Landscape and urban design professionals increasingly operate under heightened expectations regarding safety, inclusivity and accountability. When a decking surface becomes slippery after the first winter, users do not distinguish between product, contractor and designer; they simply recognise a failure of the environment to meet their needs. For clients in education, leisure, local government and healthcare— where vulnerable users are common— such failures can have significant implications.
From a legal and compliance perspective, designers and asset owners are expected to demonstrate that they have reduced foreseeable risks“ as low as reasonably practicable.” If a surface is known to be at risk of becoming slippery when wet, and more robust alternatives exist, it becomes difficult to defend the specification of a system without verifiable performance evidence. In short, the absence of reliable test data becomes a liability.
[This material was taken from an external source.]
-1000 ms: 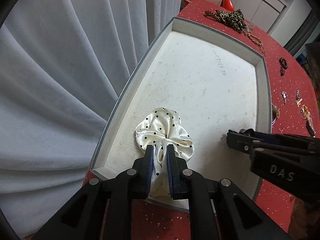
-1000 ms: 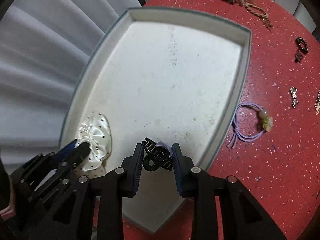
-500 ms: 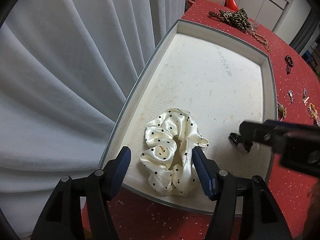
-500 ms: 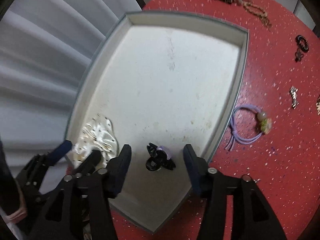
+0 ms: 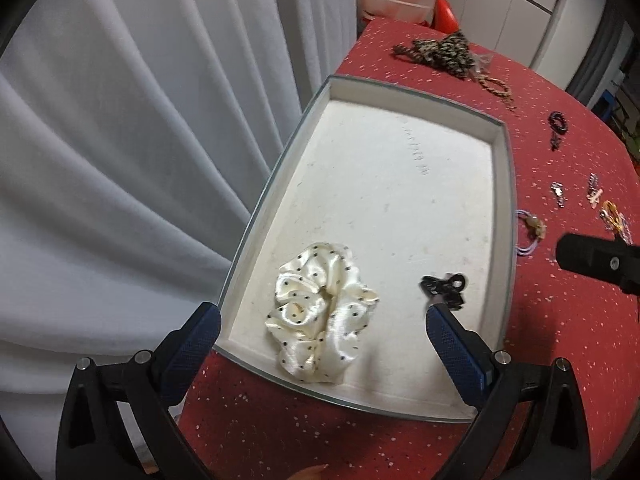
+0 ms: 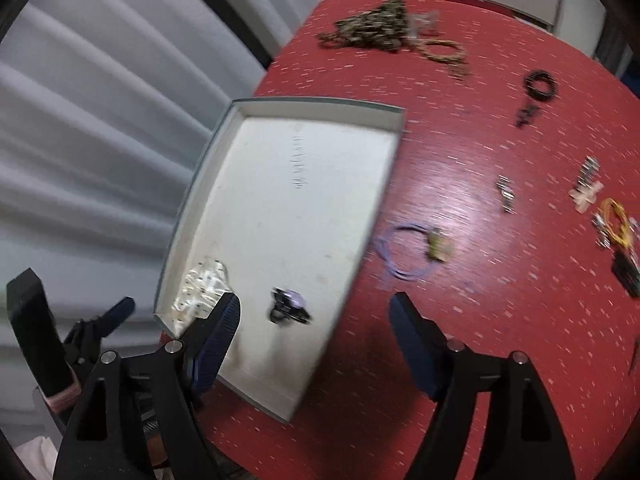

Climatic and Demographic Pressures Climate patterns are shifting, bringing more prolonged damp conditions, more intense rainfall and greater variability in seasonal contaminants such as algae, leaf litter and pollution films. These changes make real-world slip performance more critical than ever. At the same time, public spaces are being designed for increasingly diverse and ageing user groups. Older people, children and individuals with mobility impairments are more susceptible to slips and more likely to suffer serious consequences. A decking surface that becomes hazardous in predictable conditions is incompatible with modern expectations of accessibility and inclusive design.
Performance-Led Specification: A More Rigorous Approach To achieve robust and predictable safety outcomes, landscape professionals may wish to adopt a more structured approach to decking specification:
DECKING
1. Set a clear minimum performance requirement. For wet-exposed environments, a wet PTV of at least 36 should be considered the baseline, with higher targets applied in areas of heavy use, contamination or increased vulnerability.
2. Require independent, up-to-date test reports. These should be conducted in accordance with current recognised standards, clearly stating test conditions, direction of travel and the sliders used.
3. Consider contamination profiles. Decks beneath trees, adjacent to water, shaded by structures or subject to organic debris will not behave like clean, evenly exposed test samples. Systems should be evaluated for their ability to maintain performance in realistic conditions, not just ideal ones.